Building world's tallest statue to begin

Oct 31, 2013

Construction was set to begin in India on Thursday for the world's tallest statue, which will stand twice the size of the Statue of Liberty and be made out of melted-down metal and farming equipment.

AHMEDABAD - Construction was set to begin in India on Thursday for the world's tallest statue, which will stand twice the size of the Statue of Liberty and be made out of melted-down metal and farming equipment.

The tribute to Sardar Patel, the first home minister of independent India who was nicknamed "Iron Man", is set to rise 182 metres (600 feet) from a rocky river island in western Gujarat state.

Once completed it will be the world's biggest, more than four times higher than the statue of Christ the Redeemer in Rio de Janeiro.

Opposition leader Narendra Modi, the prime ministerial candidate for the Bharatiya Janata Party (BJP), was to lay the foundation stone on Thursday, Patel's birthday.

He has called on farmers to donate a piece of iron for the "Statue of Unity" which will stand atop a huge stone plinth.

"I want iron pieces from your villages," Modi said in June as he launched the project at an agricultural summit. "But we do not want any piece of iron, we want pieces of iron from tools which a farmer has used in farming."
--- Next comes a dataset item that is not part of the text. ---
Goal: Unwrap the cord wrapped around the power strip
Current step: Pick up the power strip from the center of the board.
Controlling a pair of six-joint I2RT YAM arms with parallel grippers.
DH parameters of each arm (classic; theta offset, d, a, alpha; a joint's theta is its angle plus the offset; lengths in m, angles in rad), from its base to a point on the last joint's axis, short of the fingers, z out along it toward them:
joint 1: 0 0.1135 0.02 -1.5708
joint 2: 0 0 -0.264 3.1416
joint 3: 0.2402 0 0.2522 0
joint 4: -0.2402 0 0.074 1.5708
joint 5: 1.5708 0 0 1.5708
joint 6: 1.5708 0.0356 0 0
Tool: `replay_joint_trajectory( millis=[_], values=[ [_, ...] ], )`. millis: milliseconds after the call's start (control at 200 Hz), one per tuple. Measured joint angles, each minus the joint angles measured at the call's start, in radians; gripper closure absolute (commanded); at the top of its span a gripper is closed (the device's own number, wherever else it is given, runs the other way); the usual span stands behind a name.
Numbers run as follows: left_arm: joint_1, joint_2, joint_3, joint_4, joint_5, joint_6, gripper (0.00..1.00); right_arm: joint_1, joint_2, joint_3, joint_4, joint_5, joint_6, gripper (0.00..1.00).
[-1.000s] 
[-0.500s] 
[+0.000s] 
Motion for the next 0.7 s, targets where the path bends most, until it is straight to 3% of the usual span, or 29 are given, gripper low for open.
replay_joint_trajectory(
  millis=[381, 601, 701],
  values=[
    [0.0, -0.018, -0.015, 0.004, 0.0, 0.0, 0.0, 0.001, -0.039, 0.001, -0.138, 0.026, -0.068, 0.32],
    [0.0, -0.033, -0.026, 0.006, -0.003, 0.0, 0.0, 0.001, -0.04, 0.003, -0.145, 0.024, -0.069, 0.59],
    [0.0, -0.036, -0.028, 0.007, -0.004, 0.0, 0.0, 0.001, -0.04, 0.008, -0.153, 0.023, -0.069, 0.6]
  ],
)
A collection drive by state officials covering nearly 700,000 villages across the country will begin after Modi lays the foundation stone in Kevadia, about 170 kilometres (105 miles) from Gujarat's biggest city Ahmedabad.

The total cost of the project is estimated at 25 billion rupees ($300 million) and will be funded with public funds and private donations, state officials say.

The collected metal will be melted down and used in the statue, which is being built by Turner Construction, the company behind the world's tallest building, the Burj Khalifa in Dubai.

The memorial has strong political undertones as it honours an independence hero who spent his life in the Congress party, Modi's main rival in national elections due by May next year.

In what is already a highly personal campaign, Modi suggested earlier this week that Patel, who is from Gujarat, would have made a better leader than India's first prime minister Jawaharlal Nehru.

This was a provocative dig at India's modern-day Gandhi political dynasty, led by Congress chief Sonia and her son Rahul, who are descended through Nehru.

The family has ruled for most of India's post-independence history.